Here in Cowal, Glendaruel’s original old road, sections of which can clearly be traced and walked along today was one of Telford’s own commissions. This was the main thoroughfare through Glendaruel until the late 1970’s when it was superceded by the bigger, faster and straighter A886. Glendaruel also boasts three Telford bridges. The Clachan Bridge at the South end of the Glen spans the river Ruel, another at the north end of the west road and further to the North, the A listed, triple arched, rubble built Dunans Bridge giving access to Dunans Castle. Dedicated by the Fletcher family to celebrate the Battle of Waterloo in 1815, this magnificent construction is believed to be the only bridge of its kind. Three Gargoyles face south, towards the original section of driveway (part of the Telford road), the surviving central Gargoyle is covering its mouth. The North side is dated 1816 and holds the initials JF (Jonathon Fletcher).

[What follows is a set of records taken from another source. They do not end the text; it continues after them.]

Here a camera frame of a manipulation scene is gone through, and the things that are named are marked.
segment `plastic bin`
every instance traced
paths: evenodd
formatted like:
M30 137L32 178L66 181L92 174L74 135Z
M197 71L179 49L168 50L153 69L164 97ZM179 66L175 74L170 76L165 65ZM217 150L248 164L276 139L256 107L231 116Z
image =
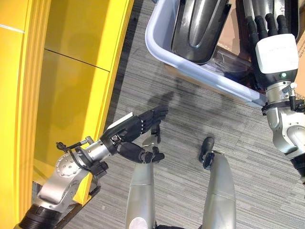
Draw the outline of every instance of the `plastic bin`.
M251 106L265 105L266 96L234 82L224 73L209 69L209 63L200 66L171 52L172 35L180 0L159 0L146 28L145 42L149 52L158 60L178 69L191 80L236 96Z

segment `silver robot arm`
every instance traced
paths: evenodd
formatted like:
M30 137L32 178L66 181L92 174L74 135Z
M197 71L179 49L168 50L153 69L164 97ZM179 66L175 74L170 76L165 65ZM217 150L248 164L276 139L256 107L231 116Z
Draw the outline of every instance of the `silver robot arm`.
M104 160L110 155L118 153L140 164L162 160L164 154L148 152L131 142L153 125L158 125L167 112L167 106L159 106L139 116L130 113L110 125L96 142L88 136L69 147L57 143L57 148L65 154L58 159L53 175L43 185L35 202L14 229L55 228L86 175L92 173L96 178L101 178L106 174L108 165Z
M295 95L298 52L284 15L247 17L251 61L268 102L262 108L273 131L275 147L286 155L305 185L305 103Z

In 1818 Thomas was made first President of the Institute of Civil Engineers, a position he maintained by re-election until his death, despite his own misgivings that his lack of ‘formal education’ did not qualify him for the job. In 1823 he begin the construction of 32 “Parliamentary Churches” throughout the Highlands and Islands. These ‘standardised’ buildings each comprised of a T-shaped church with an accompanying manse and a superb example in Cowal is the church at Kilfinan.
Telford died in London on 2 September in 1834 at the age of 77 and was buried in Westminster Abbey. The original ‘civil engineer’ he will always be remembered as having made a huge contribution to and lasting impression on the infra structure and economic development of his native Scotland, notwithstanding his glorious artistic exploration of ‘structure’ which leaves us with a tradition of magnificent monuments and landmarks today.